Protein expression.Stable cell lines of Flp-In T-REx 293 cells (Life Technologies) expressing mutant or wt RRM1 were generated according to the manufacturer's instructions. Recombinant protein expression was induced by addition of 100 ng/ml doxycycline to the medium for the times indicated in the figure legends. In addition, RRM2, RRM2B, RRM1, and RRM1-WG were expressed in Escherichia coli BL21(DE3) (Life Technologies).

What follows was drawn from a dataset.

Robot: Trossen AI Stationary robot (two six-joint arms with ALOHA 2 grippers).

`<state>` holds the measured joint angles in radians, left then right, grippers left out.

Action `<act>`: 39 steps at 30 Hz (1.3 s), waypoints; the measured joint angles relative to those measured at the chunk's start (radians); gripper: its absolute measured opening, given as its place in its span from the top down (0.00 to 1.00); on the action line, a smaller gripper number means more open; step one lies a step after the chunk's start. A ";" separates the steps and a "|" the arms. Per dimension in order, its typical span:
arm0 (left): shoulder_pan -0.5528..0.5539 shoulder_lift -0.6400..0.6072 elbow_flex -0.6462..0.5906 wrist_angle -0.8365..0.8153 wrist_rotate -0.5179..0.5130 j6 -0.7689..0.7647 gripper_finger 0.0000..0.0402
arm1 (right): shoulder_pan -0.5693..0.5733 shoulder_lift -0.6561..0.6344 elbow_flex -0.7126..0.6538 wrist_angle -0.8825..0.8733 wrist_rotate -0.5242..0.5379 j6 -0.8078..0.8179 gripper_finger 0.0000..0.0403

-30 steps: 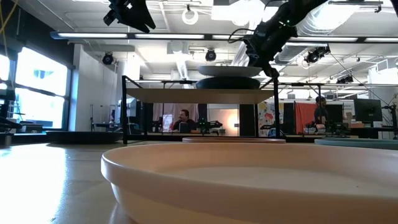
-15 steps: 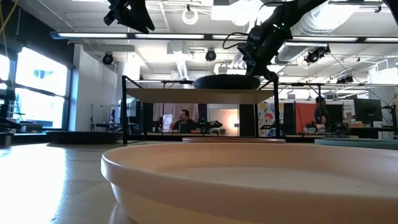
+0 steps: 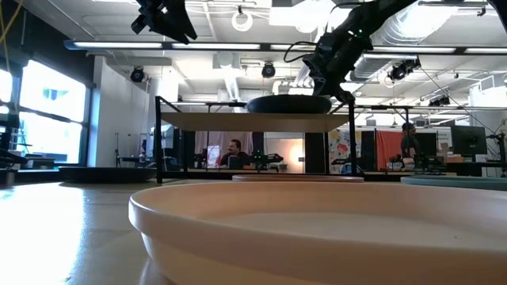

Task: Place and stack plates onto a shelf
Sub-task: Stack the top white plate on the top of the black plate on the shelf, then stack the bottom green plate on the top of the white plate on the shelf

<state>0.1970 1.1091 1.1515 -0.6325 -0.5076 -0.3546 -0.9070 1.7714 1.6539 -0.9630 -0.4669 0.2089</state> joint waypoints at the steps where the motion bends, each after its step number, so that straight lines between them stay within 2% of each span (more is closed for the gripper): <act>1: 0.000 0.000 0.000 0.000 0.000 0.000 0.70 | 0.003 0.000 0.000 -0.003 0.000 0.000 1.00; 12: 0.000 0.000 0.000 0.000 0.000 -0.002 0.70 | 0.033 0.000 0.000 -0.012 0.058 -0.039 0.99; 20: 0.000 0.000 0.000 0.000 0.000 -0.002 0.70 | 0.033 0.000 0.000 -0.012 0.075 -0.045 0.85; 27: 0.000 0.000 0.000 0.000 0.000 -0.009 0.70 | 0.027 -0.013 0.000 0.000 0.073 -0.034 0.76; 35: 0.000 0.000 0.000 -0.021 0.000 -0.010 0.70 | 0.010 -0.068 0.000 -0.015 0.058 -0.051 0.75; 39: 0.000 0.000 0.000 -0.102 0.000 -0.033 0.70 | 0.024 -0.099 0.000 -0.045 -0.001 -0.061 0.75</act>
<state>0.1970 1.1091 1.1515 -0.7344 -0.5072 -0.3872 -0.8831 1.6725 1.6539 -1.0075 -0.4676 0.1482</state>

Cells were grown in Terrific broth (TB) medium at 37°C until the culture reached an optical density at 600 nm (OD600) of 0.6. Cells were then chilled to 15°C for 30 min and induced with 0.5 mM isopropyl-β-d-thiogalactopyranoside (IPTG) for 18 h at 15°C with shaking at 220 rpm. Cells were harvested by centrifugation at 5,000 × g for 30 min, and pellets were stored at −80°C.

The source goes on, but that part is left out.